- [WHAT THIS TASK INVOLVES]: Your task is to transcribe the entries below exactly, from their first line down to the line containing "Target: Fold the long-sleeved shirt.", and to stop there.
THE DATA below:
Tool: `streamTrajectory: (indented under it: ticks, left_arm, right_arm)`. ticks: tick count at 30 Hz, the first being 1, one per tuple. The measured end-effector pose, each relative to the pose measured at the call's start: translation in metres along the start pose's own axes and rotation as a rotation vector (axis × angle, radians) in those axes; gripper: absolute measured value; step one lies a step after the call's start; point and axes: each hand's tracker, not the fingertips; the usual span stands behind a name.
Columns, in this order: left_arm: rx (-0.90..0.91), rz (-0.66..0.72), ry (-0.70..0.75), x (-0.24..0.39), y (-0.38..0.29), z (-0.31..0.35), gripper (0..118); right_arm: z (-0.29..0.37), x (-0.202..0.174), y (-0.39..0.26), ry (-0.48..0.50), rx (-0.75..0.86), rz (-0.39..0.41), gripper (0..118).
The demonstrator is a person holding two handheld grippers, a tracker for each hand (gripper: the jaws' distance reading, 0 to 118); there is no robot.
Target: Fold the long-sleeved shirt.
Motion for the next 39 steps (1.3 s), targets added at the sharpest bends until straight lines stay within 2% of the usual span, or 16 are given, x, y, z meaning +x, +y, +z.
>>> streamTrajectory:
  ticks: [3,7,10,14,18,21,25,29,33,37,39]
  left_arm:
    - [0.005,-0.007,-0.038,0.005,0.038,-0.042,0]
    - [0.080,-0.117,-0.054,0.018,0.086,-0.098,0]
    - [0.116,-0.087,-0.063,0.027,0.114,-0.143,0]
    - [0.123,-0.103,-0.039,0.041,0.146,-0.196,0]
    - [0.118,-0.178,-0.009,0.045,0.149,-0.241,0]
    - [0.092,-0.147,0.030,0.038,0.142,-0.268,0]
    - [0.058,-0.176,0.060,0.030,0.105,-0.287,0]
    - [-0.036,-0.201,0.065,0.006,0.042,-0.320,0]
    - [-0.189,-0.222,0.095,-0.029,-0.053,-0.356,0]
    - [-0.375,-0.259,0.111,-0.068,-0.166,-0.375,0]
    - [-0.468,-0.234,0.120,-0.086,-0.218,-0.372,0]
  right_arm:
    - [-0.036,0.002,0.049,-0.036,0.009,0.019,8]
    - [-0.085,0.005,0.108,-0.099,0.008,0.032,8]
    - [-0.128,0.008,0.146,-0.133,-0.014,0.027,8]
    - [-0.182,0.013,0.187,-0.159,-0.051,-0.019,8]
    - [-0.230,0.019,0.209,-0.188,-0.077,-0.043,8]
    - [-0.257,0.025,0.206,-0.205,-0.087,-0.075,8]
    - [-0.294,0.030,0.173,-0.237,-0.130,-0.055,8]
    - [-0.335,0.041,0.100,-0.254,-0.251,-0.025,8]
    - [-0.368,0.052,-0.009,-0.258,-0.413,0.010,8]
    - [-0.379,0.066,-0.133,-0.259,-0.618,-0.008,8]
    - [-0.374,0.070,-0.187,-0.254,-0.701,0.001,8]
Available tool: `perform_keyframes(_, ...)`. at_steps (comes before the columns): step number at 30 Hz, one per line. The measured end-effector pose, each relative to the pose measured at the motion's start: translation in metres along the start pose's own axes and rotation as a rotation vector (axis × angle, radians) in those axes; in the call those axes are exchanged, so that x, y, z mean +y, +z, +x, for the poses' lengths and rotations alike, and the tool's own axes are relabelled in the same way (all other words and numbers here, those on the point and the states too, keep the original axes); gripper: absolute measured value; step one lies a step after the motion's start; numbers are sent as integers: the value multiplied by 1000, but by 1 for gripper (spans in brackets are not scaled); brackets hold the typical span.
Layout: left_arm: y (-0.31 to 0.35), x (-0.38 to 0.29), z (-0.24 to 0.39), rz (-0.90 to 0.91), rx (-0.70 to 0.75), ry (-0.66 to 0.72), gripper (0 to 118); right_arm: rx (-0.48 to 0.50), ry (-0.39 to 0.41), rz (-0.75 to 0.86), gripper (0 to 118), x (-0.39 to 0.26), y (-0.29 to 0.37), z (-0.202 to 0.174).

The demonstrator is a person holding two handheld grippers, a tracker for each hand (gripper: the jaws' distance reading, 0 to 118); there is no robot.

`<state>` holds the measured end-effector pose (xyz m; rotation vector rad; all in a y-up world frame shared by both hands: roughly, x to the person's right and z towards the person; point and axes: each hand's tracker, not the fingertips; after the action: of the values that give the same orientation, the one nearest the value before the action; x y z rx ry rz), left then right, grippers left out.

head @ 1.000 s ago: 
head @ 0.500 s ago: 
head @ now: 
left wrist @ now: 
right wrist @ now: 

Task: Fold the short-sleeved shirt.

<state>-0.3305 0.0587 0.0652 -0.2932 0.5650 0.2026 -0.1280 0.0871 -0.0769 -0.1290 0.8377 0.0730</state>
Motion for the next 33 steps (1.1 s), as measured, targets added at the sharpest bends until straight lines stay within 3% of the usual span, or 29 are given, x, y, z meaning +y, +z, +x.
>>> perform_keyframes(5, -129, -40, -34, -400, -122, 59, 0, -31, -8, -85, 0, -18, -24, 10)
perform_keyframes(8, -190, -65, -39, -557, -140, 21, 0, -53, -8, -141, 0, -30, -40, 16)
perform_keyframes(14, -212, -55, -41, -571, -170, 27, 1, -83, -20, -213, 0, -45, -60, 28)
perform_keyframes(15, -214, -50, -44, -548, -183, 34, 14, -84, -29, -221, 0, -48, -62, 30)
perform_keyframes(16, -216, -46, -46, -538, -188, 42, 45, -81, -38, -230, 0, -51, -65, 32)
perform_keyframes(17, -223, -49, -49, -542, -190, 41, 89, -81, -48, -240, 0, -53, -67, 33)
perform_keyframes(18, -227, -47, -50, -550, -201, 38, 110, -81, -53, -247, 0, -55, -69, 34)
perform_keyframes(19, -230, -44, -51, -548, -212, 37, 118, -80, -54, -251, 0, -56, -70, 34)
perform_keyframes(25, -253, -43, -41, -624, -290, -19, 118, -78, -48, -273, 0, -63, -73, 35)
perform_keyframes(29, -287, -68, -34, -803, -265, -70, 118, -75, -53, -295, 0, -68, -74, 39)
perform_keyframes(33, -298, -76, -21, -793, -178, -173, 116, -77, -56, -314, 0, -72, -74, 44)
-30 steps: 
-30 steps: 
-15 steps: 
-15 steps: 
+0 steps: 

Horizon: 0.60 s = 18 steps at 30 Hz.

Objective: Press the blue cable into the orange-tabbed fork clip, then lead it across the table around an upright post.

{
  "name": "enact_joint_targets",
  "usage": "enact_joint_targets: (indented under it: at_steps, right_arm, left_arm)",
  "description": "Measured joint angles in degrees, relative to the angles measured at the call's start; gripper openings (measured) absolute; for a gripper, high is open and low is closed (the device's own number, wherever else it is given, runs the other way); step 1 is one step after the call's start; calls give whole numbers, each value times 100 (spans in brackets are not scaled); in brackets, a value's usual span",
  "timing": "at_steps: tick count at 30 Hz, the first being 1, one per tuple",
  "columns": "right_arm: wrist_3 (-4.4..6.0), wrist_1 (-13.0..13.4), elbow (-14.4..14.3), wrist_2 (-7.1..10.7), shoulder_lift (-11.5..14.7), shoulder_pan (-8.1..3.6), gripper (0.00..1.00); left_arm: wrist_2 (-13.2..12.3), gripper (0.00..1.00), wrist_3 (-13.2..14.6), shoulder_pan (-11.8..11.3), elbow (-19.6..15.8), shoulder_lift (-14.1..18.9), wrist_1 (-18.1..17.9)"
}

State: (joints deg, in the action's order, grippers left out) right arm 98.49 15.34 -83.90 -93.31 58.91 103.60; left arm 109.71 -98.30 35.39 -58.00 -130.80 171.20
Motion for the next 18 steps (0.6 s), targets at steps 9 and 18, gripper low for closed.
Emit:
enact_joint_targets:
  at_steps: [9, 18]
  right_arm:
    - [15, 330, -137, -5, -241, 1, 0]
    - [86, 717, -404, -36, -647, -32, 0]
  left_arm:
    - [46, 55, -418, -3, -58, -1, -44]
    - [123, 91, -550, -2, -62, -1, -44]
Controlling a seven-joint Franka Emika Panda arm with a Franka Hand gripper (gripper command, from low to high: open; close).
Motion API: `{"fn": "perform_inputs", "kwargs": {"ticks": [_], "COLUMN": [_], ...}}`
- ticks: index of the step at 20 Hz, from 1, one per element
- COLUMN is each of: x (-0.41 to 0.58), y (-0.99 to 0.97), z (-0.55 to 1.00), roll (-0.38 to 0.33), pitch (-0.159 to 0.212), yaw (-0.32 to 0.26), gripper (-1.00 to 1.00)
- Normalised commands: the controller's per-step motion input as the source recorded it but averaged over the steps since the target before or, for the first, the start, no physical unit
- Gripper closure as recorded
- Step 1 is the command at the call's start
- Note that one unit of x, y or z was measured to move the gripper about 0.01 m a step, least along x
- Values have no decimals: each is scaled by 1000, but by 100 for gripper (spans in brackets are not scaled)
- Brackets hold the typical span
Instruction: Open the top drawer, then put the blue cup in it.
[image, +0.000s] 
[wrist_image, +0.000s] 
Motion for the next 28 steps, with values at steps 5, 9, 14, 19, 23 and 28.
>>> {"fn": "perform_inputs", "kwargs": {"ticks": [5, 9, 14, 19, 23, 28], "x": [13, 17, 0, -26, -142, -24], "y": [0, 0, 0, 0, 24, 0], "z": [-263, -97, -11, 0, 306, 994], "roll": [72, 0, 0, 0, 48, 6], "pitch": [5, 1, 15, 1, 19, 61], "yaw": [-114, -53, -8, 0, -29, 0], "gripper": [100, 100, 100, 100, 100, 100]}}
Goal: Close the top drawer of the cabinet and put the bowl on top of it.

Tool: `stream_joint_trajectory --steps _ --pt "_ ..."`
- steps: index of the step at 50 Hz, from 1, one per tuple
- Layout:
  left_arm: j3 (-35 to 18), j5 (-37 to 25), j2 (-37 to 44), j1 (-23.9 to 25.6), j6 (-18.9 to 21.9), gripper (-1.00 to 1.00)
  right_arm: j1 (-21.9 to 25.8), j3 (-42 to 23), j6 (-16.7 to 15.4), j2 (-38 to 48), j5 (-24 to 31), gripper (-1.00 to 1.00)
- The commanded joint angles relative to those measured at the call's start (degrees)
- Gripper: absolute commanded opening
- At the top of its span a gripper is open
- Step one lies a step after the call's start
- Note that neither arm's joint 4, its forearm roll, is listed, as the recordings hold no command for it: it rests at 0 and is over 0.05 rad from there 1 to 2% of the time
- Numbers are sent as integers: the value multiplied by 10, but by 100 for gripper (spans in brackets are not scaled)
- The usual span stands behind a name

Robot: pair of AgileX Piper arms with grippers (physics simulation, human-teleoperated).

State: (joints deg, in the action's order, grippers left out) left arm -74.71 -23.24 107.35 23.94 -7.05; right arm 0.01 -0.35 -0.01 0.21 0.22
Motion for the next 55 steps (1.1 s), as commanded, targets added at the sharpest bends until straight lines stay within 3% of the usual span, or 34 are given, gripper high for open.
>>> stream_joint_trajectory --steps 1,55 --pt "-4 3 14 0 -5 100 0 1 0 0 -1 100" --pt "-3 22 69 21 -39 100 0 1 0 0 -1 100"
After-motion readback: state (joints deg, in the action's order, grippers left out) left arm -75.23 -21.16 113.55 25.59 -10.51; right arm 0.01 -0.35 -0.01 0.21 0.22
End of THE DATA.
- [TASK SOLUTION]:
Tool: `streamTrajectory: (indented under it: ticks, left_arm, right_arm)`. ticks: tick count at 30 Hz, the first being 1, one per tuple. The measured end-effector pose, each relative to the pose measured at the call's start: translation in metres along the start pose's own axes and rotation as a rotation vector (axis × angle, radians) in those axes; gripper: absolute measured value; step one lies a step after the call's start; point and axes: each hand's tracker, not the fingertips; the usual span stands behind a name.
Columns, in this order: left_arm: rx (-0.90..0.91), rz (-0.66..0.72), ry (-0.70..0.75), x (-0.24..0.39), y (-0.38..0.29), z (-0.31..0.35), gripper (0..118); right_arm: z (-0.29..0.37), x (-0.202..0.174), y (-0.39..0.26), ry (-0.48..0.50), rx (-0.75..0.86), rz (-0.39..0.41), gripper (0..118).
The demonstrator is a person holding two handheld grippers, a tracker for each hand (gripper: the jaws' distance reading, 0 to 118); there is no robot.
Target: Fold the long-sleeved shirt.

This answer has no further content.